Dolce was featured in Today at UAlbany in October 2019 after her experience as a Charles B. Rangel International Affairs Scholar. She was informed of her status as a Fulbright grantee last year, but her participation seemed increasingly unlikely as the pandemic spread throughout the world.
After months of uncertainty, many medical exams and several COVID tests, Dolce found herself on a 16-hour flight to Taiwan on Dec. 31. She was one of the last people allowed into Taiwan as both the U.S. and Taiwan increased coronavirus travel restrictions.
The moment she landed, Dolce, alongside about a hundred fellow English Teaching Assistants (ETAs), spent two weeks in a strict quarantine with an additional five days of self-management.
Dolce was assigned to Kinmen, a smaller island off the coast of Taiwan, with about 20 fellow ETAs. Kinmen has a culture and identity that are distinct from Taiwan, with the residents often referring to themselves as “Kinmenese.”
A Globalization and East Asian Studies major who graduated in spring 2020, Dolce chose Taiwan because she wanted to learn about the country’s rich history and culture. She came to Taiwan with several years of college Japanese and French but little Mandarin.
“Finally having the opportunity to connect with aspects of my culture, language and heritage has been incredible. The food and cheap bubble tea are amazing too,” said Dolce, who was born in China and raised in the U.S.
She teaches about 16 classes a week with 15-20 students in each class and works collaboratively with three Taiwanese English teachers. Her grant period ends June 30, and she hopes to teach in Taiwan for another year.
Due to familial and financial issues, Dolce wasn’t able to study abroad during her time at UAlbany, but she was still determined to gain international experience. She wants current students to keep pursuing their goals despite obstacles that may be in their way.
Applications for the next round of Fulbright grants for students open on March 30, Assistant Director for Global Academic Programs, Jacqueline Quevedo Ledermann, Center for International Education and Global Strategy, said. For more information on applying or about the program, contact Ledermann.
Dolce pursued cultural exchange and diversity throughout her academic career, and engaged in many extracurricular activities and internships.
“Once I learned about the Fulbright grant as a UAlbany freshman, I knew it was the path for me. Coming from a low-income family, I couldn’t take a direct path – like studying abroad – toward pursuing my passion of international relations. But through perseverance and hard work, I’m on the path to accomplishing my aspirations on my terms,” she said.

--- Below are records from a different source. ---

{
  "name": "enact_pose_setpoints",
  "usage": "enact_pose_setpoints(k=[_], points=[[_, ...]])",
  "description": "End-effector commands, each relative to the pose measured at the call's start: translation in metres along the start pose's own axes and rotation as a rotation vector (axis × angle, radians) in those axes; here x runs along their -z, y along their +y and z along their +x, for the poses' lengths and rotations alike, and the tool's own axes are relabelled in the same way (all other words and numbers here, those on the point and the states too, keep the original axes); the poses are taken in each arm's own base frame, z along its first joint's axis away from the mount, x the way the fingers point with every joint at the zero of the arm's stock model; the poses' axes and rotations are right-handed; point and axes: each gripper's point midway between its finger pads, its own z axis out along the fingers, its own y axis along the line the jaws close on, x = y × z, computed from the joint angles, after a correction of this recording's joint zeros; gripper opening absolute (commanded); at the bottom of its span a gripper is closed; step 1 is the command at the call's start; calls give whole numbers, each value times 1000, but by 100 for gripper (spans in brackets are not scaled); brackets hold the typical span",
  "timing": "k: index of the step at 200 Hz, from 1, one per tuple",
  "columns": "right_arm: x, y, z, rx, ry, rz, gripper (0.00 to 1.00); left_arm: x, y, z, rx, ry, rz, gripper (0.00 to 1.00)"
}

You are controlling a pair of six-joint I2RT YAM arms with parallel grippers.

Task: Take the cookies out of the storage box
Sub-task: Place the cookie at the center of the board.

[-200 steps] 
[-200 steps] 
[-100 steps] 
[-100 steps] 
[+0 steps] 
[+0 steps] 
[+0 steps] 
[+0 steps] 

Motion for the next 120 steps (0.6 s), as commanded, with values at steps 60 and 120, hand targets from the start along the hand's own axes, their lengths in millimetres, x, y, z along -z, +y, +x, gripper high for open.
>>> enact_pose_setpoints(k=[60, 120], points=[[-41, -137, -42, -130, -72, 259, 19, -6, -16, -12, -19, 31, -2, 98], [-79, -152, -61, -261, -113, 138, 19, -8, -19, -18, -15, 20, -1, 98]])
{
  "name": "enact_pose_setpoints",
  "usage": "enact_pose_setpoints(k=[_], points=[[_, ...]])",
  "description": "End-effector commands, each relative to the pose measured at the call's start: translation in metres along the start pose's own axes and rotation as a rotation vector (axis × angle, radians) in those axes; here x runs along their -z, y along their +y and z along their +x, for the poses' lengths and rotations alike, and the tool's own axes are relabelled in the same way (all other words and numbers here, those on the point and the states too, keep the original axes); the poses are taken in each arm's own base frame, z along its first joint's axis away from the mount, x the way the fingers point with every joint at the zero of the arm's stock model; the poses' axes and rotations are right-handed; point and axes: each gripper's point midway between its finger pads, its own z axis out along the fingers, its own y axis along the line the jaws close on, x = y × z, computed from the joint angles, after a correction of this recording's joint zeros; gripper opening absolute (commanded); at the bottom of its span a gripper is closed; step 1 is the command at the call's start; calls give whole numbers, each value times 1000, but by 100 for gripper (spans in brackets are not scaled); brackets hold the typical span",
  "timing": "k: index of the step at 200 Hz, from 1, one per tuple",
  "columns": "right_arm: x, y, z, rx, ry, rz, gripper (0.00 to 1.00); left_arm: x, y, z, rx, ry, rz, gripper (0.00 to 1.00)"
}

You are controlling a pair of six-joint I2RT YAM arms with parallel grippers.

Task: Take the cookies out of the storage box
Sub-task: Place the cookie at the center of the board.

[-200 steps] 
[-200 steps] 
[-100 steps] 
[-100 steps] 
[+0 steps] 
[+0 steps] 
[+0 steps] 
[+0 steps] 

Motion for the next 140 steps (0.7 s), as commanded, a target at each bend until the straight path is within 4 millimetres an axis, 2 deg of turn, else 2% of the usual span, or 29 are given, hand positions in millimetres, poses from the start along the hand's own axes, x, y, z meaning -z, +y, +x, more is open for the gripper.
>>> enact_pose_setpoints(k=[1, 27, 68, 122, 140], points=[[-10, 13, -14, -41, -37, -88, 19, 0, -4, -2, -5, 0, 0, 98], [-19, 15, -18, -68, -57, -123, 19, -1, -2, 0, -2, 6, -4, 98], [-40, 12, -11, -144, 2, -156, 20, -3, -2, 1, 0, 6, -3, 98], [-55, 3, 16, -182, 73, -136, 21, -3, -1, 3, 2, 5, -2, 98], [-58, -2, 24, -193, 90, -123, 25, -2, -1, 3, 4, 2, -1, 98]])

Dolce added, “I am incredibly fortunate to have had many wonderful teachers in the Globalization and East Asian Studies departments, as well as opportunities such as the Rangel Program and Women’s Congressional Policy Institute.”
She is honored to be a recipient of the Fulbright English Teaching Assistantship to Taiwan because it is an experience she can use throughout her career in international relations. She said she is especially grateful to UAlbany, its staff and the students for helping her grow and succeed.
After the Fulbright, her next step will be to apply to the Rangel Fellowship and the Pickering Fellowship to pursue a master’s degree.
What would she tell other UAlbany students who would like to apply to the Fulbright program?
“I would tell them to be true to themselves and when they apply, to know what they want from the grant,” she said, adding it is a rigorous application process.
“You will be considered a cultural ambassador for America – intention matters and it’s very easy to spot those who are applying solely as a resume builder. It is important to know what your goals are, what you hope to accomplish on a personal and professional level, as well as what you can give to your potential community before you start your application.”